**Exercise goal**
Once you have read the entries, please say how many lines hold the string "rail", giving the number only.

Supplied entries: Begin

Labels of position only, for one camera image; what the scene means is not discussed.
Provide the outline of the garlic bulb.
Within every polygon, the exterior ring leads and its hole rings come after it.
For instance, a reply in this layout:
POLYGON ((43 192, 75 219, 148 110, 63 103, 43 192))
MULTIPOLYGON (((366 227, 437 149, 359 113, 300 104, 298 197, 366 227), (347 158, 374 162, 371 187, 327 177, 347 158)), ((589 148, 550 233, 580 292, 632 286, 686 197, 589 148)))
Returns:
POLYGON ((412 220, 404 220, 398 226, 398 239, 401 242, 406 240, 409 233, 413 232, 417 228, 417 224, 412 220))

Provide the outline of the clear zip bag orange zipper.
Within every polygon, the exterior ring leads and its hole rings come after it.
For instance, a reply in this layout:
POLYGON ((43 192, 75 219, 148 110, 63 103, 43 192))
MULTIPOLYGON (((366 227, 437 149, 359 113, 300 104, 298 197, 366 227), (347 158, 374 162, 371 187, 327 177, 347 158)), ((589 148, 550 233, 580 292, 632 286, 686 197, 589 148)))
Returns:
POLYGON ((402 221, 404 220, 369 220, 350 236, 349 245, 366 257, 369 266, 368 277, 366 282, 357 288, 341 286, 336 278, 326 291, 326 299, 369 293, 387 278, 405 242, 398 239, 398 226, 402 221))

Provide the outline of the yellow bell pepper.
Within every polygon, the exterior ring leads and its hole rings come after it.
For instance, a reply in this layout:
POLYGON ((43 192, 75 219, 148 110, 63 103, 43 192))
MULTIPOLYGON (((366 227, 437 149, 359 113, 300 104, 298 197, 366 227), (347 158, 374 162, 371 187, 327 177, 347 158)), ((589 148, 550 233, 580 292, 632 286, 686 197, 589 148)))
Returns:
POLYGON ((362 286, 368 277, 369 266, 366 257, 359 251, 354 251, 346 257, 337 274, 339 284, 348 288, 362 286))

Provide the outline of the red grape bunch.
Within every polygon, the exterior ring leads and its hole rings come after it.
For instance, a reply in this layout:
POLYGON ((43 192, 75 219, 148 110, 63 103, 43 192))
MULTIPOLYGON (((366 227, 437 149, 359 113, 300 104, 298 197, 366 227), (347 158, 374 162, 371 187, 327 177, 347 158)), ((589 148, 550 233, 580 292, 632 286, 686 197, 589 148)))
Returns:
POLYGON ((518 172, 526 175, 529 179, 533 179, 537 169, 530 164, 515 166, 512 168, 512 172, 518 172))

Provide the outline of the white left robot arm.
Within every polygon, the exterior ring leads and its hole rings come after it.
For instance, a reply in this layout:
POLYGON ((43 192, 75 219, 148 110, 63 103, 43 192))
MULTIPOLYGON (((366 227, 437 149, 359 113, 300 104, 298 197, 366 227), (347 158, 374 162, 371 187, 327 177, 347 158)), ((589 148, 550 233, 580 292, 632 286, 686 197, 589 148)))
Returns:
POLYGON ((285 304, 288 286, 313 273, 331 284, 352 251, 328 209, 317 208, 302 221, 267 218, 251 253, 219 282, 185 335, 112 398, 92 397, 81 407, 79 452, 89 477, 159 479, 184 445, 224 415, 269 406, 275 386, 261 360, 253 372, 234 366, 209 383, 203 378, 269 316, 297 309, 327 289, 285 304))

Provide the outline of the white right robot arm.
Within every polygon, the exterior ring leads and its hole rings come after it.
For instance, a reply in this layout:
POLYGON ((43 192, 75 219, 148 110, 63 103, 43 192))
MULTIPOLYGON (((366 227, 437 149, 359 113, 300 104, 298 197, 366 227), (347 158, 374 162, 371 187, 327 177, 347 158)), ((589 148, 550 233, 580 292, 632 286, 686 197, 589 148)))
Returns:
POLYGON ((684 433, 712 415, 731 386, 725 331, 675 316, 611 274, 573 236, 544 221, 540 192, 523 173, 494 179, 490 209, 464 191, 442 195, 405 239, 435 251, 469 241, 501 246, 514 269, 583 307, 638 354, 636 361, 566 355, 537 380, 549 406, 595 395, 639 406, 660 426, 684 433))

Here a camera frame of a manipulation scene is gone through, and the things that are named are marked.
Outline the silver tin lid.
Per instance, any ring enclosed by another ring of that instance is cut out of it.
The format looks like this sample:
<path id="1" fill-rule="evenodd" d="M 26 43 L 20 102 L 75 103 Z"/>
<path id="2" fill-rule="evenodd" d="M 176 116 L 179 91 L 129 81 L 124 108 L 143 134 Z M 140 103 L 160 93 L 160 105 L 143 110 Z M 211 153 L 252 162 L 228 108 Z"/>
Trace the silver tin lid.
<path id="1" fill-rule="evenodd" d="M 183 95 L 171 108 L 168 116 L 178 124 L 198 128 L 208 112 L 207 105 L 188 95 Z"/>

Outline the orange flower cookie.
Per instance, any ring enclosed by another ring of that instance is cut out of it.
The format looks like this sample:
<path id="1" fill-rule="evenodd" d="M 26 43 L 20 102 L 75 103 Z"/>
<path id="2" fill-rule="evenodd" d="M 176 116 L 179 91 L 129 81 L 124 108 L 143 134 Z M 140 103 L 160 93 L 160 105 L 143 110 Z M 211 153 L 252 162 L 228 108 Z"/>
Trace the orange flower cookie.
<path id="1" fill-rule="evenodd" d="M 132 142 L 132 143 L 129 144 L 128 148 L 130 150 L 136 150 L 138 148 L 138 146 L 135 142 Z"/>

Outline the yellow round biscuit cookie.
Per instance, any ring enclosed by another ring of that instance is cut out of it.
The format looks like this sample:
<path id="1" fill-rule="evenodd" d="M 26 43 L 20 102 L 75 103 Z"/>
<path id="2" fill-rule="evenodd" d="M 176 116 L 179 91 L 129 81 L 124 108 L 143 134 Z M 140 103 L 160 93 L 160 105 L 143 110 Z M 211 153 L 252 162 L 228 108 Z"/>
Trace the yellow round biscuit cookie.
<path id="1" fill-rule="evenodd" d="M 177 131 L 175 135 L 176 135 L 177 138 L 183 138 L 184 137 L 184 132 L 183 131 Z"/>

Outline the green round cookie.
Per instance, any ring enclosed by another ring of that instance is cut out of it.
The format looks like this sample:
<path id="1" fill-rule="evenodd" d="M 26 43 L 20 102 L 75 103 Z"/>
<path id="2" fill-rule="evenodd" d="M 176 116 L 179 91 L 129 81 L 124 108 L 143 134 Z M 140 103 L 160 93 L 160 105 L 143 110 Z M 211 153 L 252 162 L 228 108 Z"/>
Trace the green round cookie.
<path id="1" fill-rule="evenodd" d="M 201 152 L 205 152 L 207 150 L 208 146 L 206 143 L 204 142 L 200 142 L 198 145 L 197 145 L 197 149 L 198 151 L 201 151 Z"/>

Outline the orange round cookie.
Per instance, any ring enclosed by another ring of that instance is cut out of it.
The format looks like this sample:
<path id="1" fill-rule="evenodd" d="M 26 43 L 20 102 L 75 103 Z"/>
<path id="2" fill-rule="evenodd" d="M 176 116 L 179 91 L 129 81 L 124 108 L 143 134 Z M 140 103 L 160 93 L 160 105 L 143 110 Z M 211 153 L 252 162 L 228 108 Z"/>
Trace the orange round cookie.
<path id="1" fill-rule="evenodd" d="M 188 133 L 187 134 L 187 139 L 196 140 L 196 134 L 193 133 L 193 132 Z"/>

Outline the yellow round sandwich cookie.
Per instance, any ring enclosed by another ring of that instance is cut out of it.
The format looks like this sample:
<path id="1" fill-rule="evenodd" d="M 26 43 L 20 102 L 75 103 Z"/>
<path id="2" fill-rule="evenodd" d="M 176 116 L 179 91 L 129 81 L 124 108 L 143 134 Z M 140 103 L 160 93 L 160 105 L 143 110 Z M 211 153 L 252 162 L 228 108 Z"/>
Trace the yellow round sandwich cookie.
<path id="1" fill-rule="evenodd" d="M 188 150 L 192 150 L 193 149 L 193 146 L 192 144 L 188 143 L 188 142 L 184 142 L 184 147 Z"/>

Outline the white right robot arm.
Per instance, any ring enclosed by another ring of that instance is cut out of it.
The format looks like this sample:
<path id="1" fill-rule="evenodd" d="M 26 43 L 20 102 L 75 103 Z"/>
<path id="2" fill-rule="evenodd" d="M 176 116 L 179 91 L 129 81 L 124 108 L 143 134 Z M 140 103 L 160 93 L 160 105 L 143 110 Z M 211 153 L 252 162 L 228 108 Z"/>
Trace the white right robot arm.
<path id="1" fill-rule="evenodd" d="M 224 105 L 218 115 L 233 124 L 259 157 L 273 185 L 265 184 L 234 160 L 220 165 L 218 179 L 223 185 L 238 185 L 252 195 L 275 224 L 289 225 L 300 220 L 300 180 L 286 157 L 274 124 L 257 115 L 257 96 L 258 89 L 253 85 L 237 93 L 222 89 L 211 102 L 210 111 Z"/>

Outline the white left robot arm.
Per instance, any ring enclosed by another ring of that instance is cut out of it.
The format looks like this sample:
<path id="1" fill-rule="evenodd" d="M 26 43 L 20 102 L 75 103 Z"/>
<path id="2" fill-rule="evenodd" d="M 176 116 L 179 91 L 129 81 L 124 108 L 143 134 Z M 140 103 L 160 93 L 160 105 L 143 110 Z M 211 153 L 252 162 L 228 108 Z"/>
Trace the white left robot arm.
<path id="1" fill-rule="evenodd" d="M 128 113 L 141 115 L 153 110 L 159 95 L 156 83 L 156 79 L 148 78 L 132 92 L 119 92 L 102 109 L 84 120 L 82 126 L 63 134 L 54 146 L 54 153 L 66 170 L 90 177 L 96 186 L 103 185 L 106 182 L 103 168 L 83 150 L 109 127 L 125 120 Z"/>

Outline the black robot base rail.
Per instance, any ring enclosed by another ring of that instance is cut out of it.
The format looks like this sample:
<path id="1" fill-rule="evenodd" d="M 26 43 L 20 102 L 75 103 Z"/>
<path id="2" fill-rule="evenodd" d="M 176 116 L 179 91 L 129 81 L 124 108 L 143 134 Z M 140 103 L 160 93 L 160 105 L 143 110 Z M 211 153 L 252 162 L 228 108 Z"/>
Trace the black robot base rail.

Supplied entries: End

**Reply to the task**
2